TRY IT => Count the lines in the records beneath this task that contain the string "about", then give the count by itself.

————

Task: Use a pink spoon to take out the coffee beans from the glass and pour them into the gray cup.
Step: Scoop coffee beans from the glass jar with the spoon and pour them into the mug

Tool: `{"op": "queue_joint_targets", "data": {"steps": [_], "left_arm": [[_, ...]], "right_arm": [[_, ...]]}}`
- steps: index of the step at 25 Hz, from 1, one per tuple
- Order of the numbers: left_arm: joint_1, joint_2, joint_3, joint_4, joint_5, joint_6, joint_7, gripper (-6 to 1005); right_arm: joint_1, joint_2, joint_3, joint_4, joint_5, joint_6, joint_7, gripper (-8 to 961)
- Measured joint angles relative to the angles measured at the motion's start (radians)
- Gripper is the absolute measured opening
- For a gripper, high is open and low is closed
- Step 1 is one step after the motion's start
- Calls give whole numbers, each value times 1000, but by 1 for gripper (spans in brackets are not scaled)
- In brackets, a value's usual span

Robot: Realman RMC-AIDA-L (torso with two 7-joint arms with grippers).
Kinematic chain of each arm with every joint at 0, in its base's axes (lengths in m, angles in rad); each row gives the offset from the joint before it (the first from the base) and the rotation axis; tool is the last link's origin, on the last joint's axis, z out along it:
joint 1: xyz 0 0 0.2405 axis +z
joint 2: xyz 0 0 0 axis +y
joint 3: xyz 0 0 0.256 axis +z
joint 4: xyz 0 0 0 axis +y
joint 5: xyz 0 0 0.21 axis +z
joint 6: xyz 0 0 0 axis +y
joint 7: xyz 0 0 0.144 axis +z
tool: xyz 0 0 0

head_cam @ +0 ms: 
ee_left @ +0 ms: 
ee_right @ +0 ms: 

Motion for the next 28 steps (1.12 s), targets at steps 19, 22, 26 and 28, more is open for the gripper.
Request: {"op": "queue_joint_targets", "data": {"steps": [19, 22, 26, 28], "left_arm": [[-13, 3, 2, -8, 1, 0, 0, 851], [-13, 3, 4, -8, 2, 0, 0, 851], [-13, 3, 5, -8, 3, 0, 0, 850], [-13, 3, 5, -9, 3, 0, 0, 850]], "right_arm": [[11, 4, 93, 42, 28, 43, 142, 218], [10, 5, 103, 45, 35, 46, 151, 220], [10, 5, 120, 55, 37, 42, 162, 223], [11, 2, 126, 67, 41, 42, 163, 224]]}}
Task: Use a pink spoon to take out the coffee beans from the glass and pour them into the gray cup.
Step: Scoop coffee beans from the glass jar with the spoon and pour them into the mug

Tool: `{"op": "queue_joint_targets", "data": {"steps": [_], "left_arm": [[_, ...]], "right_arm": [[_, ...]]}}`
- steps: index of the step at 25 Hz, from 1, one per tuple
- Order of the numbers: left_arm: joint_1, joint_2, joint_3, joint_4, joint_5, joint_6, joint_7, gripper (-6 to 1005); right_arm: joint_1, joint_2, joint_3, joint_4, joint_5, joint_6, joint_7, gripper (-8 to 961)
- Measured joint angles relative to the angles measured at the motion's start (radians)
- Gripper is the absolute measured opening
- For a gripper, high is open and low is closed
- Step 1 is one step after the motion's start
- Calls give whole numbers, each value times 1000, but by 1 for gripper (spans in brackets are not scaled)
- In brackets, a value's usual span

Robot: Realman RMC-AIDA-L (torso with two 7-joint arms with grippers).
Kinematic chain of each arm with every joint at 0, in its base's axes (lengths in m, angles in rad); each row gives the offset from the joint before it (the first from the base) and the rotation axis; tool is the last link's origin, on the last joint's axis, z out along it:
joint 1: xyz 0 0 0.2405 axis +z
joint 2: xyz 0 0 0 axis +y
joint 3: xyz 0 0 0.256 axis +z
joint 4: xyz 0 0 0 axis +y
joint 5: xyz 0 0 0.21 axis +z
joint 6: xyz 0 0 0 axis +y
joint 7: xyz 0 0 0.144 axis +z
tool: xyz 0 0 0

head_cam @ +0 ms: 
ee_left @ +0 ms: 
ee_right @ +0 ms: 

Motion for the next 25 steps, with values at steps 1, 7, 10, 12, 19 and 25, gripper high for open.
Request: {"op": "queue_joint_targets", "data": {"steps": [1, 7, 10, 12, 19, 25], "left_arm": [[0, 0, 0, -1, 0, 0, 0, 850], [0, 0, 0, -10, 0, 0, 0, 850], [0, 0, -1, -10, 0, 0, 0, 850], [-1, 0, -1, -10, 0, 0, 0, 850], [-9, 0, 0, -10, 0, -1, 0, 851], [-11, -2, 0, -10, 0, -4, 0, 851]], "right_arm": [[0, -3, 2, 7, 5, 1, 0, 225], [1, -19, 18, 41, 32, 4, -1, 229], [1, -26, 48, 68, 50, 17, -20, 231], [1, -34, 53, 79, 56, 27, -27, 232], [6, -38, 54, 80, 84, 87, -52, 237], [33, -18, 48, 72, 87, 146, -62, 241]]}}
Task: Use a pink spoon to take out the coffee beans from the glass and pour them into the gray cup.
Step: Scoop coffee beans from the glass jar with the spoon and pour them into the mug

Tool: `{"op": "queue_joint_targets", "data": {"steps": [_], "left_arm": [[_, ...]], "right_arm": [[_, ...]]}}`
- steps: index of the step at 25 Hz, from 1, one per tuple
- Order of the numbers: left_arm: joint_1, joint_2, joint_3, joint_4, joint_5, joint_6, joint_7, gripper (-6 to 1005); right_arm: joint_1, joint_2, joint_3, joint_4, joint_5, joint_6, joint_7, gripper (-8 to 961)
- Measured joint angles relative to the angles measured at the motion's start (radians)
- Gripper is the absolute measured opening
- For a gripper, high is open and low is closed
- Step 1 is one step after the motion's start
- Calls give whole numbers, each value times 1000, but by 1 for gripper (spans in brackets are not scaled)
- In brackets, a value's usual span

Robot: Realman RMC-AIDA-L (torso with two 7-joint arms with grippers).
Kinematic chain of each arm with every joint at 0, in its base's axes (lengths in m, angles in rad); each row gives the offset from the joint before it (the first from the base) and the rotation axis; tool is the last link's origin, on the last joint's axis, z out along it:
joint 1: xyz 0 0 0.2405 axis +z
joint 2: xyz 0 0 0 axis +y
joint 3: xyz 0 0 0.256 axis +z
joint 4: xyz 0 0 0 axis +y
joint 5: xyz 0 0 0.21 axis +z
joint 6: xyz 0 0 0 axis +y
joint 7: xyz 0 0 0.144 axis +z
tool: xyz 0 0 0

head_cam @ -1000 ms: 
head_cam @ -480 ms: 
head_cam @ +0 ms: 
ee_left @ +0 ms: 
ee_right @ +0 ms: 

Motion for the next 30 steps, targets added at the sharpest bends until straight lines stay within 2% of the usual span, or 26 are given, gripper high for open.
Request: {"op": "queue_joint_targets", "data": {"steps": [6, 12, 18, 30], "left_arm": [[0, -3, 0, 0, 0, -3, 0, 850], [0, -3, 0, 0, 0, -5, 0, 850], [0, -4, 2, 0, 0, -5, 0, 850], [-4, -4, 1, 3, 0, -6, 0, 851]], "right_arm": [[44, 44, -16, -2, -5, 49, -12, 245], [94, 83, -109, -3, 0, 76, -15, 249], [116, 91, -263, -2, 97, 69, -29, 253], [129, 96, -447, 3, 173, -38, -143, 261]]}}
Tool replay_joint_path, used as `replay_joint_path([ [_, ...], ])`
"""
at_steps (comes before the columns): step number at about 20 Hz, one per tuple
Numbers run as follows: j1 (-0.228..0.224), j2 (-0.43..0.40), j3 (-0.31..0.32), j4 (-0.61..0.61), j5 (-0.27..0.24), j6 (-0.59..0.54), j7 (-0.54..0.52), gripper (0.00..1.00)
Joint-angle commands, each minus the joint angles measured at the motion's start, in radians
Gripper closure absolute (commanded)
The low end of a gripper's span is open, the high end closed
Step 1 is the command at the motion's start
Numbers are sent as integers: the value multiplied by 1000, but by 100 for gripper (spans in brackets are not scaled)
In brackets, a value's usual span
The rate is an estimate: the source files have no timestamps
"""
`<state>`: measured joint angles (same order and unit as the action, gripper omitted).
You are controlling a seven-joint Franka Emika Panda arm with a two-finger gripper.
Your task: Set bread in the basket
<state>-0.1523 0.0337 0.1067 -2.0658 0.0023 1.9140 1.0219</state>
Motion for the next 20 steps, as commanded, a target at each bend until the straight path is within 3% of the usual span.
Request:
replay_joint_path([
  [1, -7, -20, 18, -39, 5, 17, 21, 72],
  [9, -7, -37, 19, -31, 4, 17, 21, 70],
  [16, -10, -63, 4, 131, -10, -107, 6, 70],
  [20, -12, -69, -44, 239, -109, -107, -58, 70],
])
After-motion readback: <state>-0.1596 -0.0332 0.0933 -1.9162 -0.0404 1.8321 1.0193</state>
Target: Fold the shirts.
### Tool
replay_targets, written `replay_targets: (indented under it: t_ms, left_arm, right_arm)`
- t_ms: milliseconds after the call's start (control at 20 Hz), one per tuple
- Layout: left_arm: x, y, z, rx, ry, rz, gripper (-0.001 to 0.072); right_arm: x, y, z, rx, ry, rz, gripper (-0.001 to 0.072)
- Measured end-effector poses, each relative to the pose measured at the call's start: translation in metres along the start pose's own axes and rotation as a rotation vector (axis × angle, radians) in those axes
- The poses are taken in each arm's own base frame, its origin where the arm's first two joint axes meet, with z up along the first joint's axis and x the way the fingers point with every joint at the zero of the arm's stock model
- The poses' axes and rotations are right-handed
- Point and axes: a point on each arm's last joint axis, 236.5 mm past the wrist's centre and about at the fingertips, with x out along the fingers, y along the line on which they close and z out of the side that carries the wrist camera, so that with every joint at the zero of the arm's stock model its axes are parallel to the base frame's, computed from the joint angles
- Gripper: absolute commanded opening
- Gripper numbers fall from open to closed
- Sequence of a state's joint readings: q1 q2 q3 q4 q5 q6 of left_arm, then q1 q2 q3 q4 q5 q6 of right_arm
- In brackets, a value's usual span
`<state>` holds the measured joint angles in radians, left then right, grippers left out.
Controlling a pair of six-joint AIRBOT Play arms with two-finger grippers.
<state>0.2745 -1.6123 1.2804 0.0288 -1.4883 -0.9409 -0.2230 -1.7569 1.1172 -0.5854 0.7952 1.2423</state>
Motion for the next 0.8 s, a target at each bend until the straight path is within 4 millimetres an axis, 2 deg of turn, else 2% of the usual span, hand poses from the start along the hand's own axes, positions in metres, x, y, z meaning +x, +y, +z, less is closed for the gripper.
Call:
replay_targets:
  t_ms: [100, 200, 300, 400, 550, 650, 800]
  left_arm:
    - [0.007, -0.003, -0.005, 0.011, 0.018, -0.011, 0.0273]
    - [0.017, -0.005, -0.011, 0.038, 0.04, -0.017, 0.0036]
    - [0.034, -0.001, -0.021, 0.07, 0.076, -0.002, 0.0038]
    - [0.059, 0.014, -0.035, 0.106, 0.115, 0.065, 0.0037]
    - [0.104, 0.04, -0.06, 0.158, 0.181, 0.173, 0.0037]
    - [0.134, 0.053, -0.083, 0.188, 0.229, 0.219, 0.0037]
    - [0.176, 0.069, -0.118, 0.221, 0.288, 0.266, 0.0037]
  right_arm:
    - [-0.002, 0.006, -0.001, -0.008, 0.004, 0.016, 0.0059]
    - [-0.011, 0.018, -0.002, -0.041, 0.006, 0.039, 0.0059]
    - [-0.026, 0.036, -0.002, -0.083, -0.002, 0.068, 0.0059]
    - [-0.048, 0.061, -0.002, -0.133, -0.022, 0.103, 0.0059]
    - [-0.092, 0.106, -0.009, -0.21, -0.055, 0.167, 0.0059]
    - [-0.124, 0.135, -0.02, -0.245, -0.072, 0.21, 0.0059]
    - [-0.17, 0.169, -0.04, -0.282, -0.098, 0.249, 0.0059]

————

ANSWER SPACE => 2